* The task *
The whole listing that follows is to be restated word for word, images excluded.

++++ Data excerpt ++++

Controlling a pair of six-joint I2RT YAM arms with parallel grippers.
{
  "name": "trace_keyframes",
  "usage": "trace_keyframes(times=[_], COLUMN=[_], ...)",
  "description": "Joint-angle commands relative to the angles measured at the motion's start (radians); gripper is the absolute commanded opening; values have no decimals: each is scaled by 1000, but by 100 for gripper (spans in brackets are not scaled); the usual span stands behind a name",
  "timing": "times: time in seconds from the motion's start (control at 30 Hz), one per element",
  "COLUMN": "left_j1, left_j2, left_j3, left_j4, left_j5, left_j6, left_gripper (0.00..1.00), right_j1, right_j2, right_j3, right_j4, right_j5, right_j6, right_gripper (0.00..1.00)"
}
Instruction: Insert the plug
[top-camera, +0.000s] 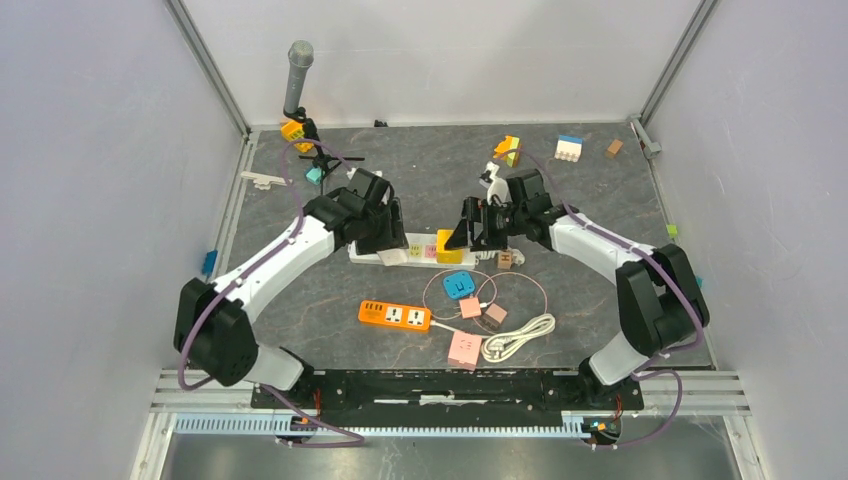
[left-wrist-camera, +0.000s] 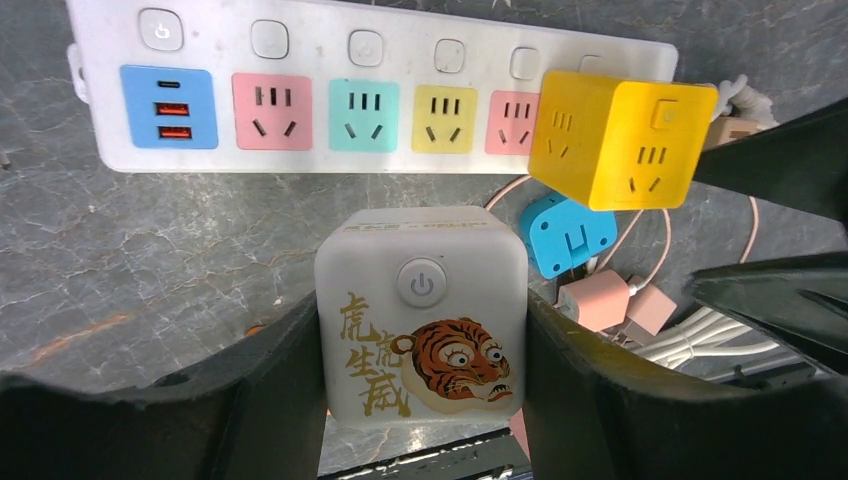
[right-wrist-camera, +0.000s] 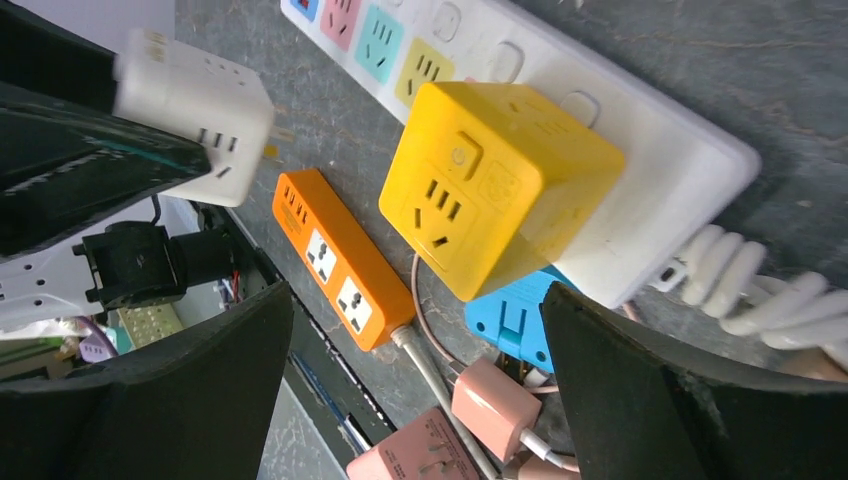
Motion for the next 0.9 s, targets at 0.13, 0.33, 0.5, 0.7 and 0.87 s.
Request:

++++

* Task solution *
Controlling a pair of six-joint I2RT YAM arms with parallel grippers.
{
  "name": "trace_keyframes",
  "usage": "trace_keyframes(times=[_], COLUMN=[_], ...)",
  "description": "Joint-angle commands relative to the angles measured at the motion's start (radians); gripper is the absolute commanded opening; values have no decimals: each is scaled by 1000, but by 100 for gripper (spans in brackets are not scaled); the usual span stands behind a name",
  "timing": "times: time in seconds from the motion's start (control at 30 Hz), one per element",
  "COLUMN": "left_j1, left_j2, left_j3, left_j4, left_j5, left_j6, left_gripper (0.00..1.00), right_j1, right_j2, right_j3, right_j4, right_j5, right_j6, right_gripper (0.00..1.00)"
}
Instruction: Insert the plug
[top-camera, +0.000s] 
[left-wrist-camera, +0.000s] 
[right-wrist-camera, +0.000s] 
Motion for the next 0.9 s, targets at 0.13, 0.33, 0.5, 0.7 and 0.87 s.
Request:

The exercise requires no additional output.